Day 4: Make the city your own
Truly appreciating a city, any city, can take time. Mostly because you might never truly feel at home until you establish a routine, find some favorite spots to frequent, and make friends — all things that can sometimes take time.
Which is all to say, don’t be hasty! In a few short weeks, if you’re open to letting yourself be won over, you’ll soon uncover all the wonderful things that LA has to offer.
But there are some ways to speed up the awkward transition phase from newbie to local. Here are some things you can try:
- Talk to people: The great thing about being new is that everybody expects you to constantly ask questions. Take advantage of this before people start expecting you to know better. Talk to your Lyft driver, the woman next to you on the bus, the checkout guy at the grocery store, and ask them how long they’ve been in LA, if they like where they live, or what their favorite places to eat/drink/hang out are.
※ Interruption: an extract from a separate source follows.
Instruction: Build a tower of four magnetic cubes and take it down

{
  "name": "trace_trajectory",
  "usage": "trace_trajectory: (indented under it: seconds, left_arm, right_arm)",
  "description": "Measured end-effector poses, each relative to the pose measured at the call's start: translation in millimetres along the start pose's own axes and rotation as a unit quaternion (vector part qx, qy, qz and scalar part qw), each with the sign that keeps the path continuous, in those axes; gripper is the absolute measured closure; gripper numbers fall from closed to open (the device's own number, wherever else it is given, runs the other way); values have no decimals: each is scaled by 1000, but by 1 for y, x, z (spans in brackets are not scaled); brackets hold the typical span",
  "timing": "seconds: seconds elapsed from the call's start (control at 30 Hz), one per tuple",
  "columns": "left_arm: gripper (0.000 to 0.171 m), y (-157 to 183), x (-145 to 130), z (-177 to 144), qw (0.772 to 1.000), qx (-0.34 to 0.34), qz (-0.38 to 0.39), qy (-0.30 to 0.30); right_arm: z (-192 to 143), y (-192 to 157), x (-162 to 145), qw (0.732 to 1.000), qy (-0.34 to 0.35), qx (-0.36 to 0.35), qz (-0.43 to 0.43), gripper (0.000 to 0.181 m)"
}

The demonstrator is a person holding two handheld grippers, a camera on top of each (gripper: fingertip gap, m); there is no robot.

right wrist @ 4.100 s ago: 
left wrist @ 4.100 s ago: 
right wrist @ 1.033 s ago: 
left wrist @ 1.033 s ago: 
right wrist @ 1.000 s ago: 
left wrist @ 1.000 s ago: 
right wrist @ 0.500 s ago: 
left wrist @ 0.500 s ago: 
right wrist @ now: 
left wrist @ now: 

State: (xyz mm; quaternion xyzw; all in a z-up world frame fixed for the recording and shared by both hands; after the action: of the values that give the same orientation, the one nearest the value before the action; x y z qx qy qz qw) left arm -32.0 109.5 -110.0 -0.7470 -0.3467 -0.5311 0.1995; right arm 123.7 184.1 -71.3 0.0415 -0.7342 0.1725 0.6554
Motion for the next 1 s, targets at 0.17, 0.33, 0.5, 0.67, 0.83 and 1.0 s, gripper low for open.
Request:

- Get lost: No, literally. Let’s say it’s a Saturday afternoon and you’ve been meaning to check out a particular restaurant for dinner. Fight your instinct to just hop in a Lyft, and try to figure out if you can walk or bike there. Trying to navigate yourself (and giving yourself time to take a few detours) is one of the best ways to get a feel for how a city is laid out.
- Just say yes: …to everything. Coworker wants to get a drink? Sure! Heard about a cool event this weekend? You’re there. For the first month or so, push yourself to go out and try new things. It’ll help you figure out what things could become regular events for you, and if not, what have you got to lose?